17 Comments

  1. The hard part is figuring out how a person contributes to a culture before committing them as a hire. Everyone is on her best behavior in the interview … I guess social media and digital footprints help but still, I feel like teams sit on giant seesaws and additions and subtractions can shift the balance so significantly. The culture you are going for may not be the culture you get depending on the amount of influence of each team member…and the amount of baggage (positive or negative) that everyone arrives with. Maybe an additional and significant variable is the actual communication of the culture – how mistakes and accolades are discussed, analyzed, and criticized for the betterment of the team. People trump culture because people make culture. But excellent people who can’t communicate results in dysfunction.

    • Jeff See

      “Maybe an additional and significant variable is the actual communication of the culture – how mistakes and accolades are discussed, analyzed, and criticized for the betterment of the team.”
      This is true, but maybe this is why interview processes need to change. I want to hire for where we are headed, and I want to see reflection in an interview, not merely chirping back acronyms.

  2. Jeremy Inscho

    I’ve seen that quite a number of times lately that goes something along the lines of, “No one person is responsible for creating or maintaining a culture.” While that’s true in most cases, one person can sure have a significant impact on it for better or worse.

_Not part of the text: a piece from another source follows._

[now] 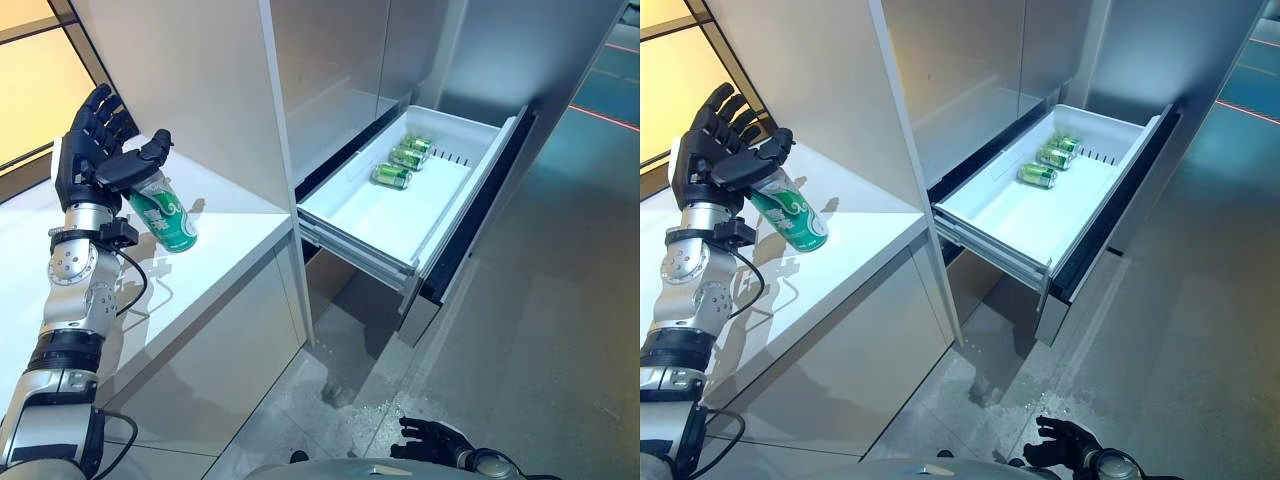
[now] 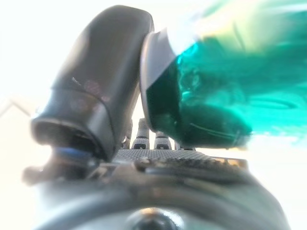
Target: Put drinks into fridge and close the fridge
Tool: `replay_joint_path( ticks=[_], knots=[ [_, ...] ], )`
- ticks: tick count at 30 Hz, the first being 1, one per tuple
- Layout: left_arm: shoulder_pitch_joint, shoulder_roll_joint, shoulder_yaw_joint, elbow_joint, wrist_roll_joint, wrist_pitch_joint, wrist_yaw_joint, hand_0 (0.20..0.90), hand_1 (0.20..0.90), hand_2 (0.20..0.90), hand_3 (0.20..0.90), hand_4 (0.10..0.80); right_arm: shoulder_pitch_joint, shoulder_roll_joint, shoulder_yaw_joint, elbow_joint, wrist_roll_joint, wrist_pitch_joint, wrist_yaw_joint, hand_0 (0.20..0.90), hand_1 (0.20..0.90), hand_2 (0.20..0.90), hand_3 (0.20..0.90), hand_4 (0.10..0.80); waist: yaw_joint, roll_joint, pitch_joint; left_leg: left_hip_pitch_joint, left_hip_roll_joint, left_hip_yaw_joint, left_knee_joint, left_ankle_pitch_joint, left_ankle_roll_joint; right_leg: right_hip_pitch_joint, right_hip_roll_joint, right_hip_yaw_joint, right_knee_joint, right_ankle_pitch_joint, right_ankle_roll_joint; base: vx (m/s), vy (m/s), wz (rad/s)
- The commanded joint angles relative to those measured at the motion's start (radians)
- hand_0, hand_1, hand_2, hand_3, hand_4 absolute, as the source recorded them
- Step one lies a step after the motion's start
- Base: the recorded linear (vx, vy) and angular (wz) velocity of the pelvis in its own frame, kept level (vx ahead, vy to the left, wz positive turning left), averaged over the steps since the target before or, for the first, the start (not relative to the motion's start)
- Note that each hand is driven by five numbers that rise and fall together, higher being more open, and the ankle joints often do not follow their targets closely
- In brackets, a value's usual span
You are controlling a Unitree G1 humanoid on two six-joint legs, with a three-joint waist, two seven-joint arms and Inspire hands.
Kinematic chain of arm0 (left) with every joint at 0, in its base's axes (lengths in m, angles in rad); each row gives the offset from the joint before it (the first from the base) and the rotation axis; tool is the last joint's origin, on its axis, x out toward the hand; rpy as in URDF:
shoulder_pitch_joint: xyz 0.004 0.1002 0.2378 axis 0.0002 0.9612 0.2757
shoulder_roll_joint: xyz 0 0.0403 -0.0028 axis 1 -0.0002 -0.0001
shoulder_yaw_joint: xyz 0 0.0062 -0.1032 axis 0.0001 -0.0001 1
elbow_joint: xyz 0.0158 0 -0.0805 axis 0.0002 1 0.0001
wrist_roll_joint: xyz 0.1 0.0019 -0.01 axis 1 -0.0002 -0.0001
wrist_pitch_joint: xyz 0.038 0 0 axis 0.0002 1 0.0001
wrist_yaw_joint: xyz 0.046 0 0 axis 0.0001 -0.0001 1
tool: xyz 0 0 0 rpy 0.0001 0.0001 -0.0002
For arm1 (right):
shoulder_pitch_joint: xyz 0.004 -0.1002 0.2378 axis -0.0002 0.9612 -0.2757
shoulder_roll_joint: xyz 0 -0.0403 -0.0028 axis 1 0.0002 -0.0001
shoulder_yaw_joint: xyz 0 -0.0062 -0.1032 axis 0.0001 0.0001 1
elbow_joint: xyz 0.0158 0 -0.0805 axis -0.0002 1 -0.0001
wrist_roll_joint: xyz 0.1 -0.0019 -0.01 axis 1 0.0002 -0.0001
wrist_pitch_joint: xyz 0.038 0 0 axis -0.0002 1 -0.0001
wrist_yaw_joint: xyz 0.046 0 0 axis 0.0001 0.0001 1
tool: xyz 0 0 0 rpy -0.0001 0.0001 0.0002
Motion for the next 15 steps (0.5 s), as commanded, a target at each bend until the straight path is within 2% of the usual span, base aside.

Conversely, culture can signify impact any one person within an organization, also for better or worse. You’ve articulated those important points here. Thanks, George.

  3. JoEtta Gonzales

    Sometimes, the person hired that rejuvenates your career is the same person that destroys the stagnation of others’. This change in culture might be seen as welcome to most, but highly disruptive and disengaging for the few that struggle with letting go of the past. You have to listen well and pay close attention if you’re the one disrupting the status quo.

  4. Faige Meller

    When a “hiree” comes in and is set to change the culture to their way of thinking, the damage reverberates and can be demoralizing. Not sure why this is not thoroughly thought through. Good post, George. I’ve thought about this so often and more so now as a retiree who continues to sub in the school that “raised” me as a teacher.

    • Jeff See

      Faige, I like this thinking. I’m with Peter DeWitt here, if I come in as a new hiree/leader, and am unwilling to have my mind changed or have a fixed mindset regarding my way of thinking, I could become toxic. I know where I’d like us to get, but how we get there depends on the people on the bus at that moment.

  5. Gillian Fuqua

    I read your post just after reading today’s email from Gaping Void which was all about hiring for your culture. It closes with “Culture is human. Nothing more, nothing less.” It’s so true. Culture also comes from small actions too, it’s about people saying good morning to each other, people cursing at the copier together, and about two people saying, “I love that kid.” in unison.
    As always, I enjoyed your post. Thanks for another year of sharing your thoughts and ideas. My world is a more thoughtful place with you in it.

  6. EDupuis

    I believe the book you are referring to is “The Five Dysfunctions of a Team: A Leadership Fable” by Patrick Lencioni. Cheers.

  7. Sue Butler

    I just finished reading a book on this and was mulling over the following when your blog appeared:
    “It’s important to understand that influencers are always influencing – theirs isn’t a hobby, it’s a lifestyle. Influencers live for opportunities to share stories with others. Some share stories that align with your plans for moving the culture forward; others tell stories of maintaining the status quo. It’s up to you to determine which group wins” (School Culture Rewired, S. Gruenert & T. Whitaker). #BetterTogether

  8. Karen Kraeger

    Excellent post! Really resonated with me. I’ve been on both sides of that situation, and it’s not always clear when you’re in the midst of it. Sometimes you’re exactly what the school culture needs, other times you’re a better fit elsewhere. The hard part is not taking it personally, and being open to opportunities that could me your way- expected or not.

  9. Paolo De Buono

    A leader would not hire staff to “sustain” the culture she/he built, but (understanding that it is people who shape culture) would hire those who would allow that culture to continue to be shaped progressively and responsibly. If I were to look for new members of an educational team, I would (as you wrote) look not necessarily for how the person fits into the specific need (which is important) but how that person fits into the culture, given the importance of culture and the fact that the needs will continue to change. The 21C skills we talk about in students (communication, critical thinking, creativity, and especially collaboration) and a growth mindset are the skills I would be looking for most in educators.

    • Gary P.

      What you wrote makes the most sense to me (considering what I read previously). The culture that the the adults create should be the culture that the students should emulate, and if it is the wrong culture (doesn’t result in learning and growth of the students) then you should look to make changes that are
      focused on the adults (possibly, from the top down).